● **INSTRUCTIONS FOR THE TASK**
Each line of the material below should be reproduced exactly.
################
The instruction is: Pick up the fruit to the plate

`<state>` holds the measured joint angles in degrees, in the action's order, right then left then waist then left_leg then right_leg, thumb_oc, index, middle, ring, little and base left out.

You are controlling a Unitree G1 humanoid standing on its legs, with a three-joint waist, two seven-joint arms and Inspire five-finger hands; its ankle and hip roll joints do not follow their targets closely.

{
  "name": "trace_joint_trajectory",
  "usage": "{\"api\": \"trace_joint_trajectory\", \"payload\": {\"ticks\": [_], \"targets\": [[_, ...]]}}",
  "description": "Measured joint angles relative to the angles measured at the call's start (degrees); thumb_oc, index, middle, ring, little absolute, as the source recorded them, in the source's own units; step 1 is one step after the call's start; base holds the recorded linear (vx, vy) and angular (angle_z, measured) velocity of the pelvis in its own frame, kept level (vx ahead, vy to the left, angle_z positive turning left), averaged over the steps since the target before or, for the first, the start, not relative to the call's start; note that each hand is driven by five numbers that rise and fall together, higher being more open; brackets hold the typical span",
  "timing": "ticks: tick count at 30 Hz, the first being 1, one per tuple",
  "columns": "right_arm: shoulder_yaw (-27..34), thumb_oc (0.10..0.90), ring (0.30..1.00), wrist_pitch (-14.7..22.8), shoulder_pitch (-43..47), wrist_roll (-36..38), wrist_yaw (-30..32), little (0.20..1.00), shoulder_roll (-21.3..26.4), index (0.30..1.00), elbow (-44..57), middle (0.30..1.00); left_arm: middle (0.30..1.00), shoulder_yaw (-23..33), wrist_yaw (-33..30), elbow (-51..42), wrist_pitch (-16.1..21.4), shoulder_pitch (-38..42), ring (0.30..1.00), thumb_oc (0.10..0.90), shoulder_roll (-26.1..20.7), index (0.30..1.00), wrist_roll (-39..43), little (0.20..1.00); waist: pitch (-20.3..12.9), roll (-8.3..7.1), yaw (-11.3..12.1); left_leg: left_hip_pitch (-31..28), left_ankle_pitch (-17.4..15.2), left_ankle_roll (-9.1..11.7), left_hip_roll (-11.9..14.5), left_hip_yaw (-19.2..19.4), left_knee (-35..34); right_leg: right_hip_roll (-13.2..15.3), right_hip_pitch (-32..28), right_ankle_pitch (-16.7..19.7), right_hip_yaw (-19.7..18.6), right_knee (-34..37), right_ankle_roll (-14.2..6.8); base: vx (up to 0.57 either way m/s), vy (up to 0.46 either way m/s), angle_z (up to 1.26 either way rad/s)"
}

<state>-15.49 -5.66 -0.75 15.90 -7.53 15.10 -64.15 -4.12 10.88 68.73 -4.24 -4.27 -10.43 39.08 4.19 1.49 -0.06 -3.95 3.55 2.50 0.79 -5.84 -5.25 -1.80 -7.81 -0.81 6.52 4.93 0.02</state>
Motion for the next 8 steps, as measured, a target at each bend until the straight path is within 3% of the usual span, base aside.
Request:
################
● **OUTPUT BELOW**
The instruction is: Pick up the fruit to the plate

`<state>` holds the measured joint angles in degrees, in the action's order, right then left then waist then left_leg then right_leg, thumb_oc, index, middle, ring, little and base left out.

You are controlling a Unitree G1 humanoid standing on its legs, with a three-joint waist, two seven-joint arms and Inspire five-finger hands; its ankle and hip roll joints do not follow their targets closely.

{
  "name": "trace_joint_trajectory",
  "usage": "{\"api\": \"trace_joint_trajectory\", \"payload\": {\"ticks\": [_], \"targets\": [[_, ...]]}}",
  "description": "Measured joint angles relative to the angles measured at the call's start (degrees); thumb_oc, index, middle, ring, little absolute, as the source recorded them, in the source's own units; step 1 is one step after the call's start; base holds the recorded linear (vx, vy) and angular (angle_z, measured) velocity of the pelvis in its own frame, kept level (vx ahead, vy to the left, angle_z positive turning left), averaged over the steps since the target before or, for the first, the start, not relative to the call's start; note that each hand is driven by five numbers that rise and fall together, higher being more open; brackets hold the typical span",
  "timing": "ticks: tick count at 30 Hz, the first being 1, one per tuple",
  "columns": "right_arm: shoulder_yaw (-27..34), thumb_oc (0.10..0.90), ring (0.30..1.00), wrist_pitch (-14.7..22.8), shoulder_pitch (-43..47), wrist_roll (-36..38), wrist_yaw (-30..32), little (0.20..1.00), shoulder_roll (-21.3..26.4), index (0.30..1.00), elbow (-44..57), middle (0.30..1.00); left_arm: middle (0.30..1.00), shoulder_yaw (-23..33), wrist_yaw (-33..30), elbow (-51..42), wrist_pitch (-16.1..21.4), shoulder_pitch (-38..42), ring (0.30..1.00), thumb_oc (0.10..0.90), shoulder_roll (-26.1..20.7), index (0.30..1.00), wrist_roll (-39..43), little (0.20..1.00); waist: pitch (-20.3..12.9), roll (-8.3..7.1), yaw (-11.3..12.1); left_leg: left_hip_pitch (-31..28), left_ankle_pitch (-17.4..15.2), left_ankle_roll (-9.1..11.7), left_hip_roll (-11.9..14.5), left_hip_yaw (-19.2..19.4), left_knee (-35..34); right_leg: right_hip_roll (-13.2..15.3), right_hip_pitch (-32..28), right_ankle_pitch (-16.7..19.7), right_hip_yaw (-19.7..18.6), right_knee (-34..37), right_ankle_roll (-14.2..6.8); base: vx (up to 0.57 either way m/s), vy (up to 0.46 either way m/s), angle_z (up to 1.26 either way rad/s)"
}

<state>-15.49 -5.66 -0.75 15.90 -7.53 15.10 -64.15 -4.12 10.88 68.73 -4.24 -4.27 -10.43 39.08 4.19 1.49 -0.06 -3.95 3.55 2.50 0.79 -5.84 -5.25 -1.80 -7.81 -0.81 6.52 4.93 0.02</state>
Motion for the next 8 steps, as measured, a target at each bend until the straight path is within 3% of the usual span, base aside.
Request:

That concludes the response.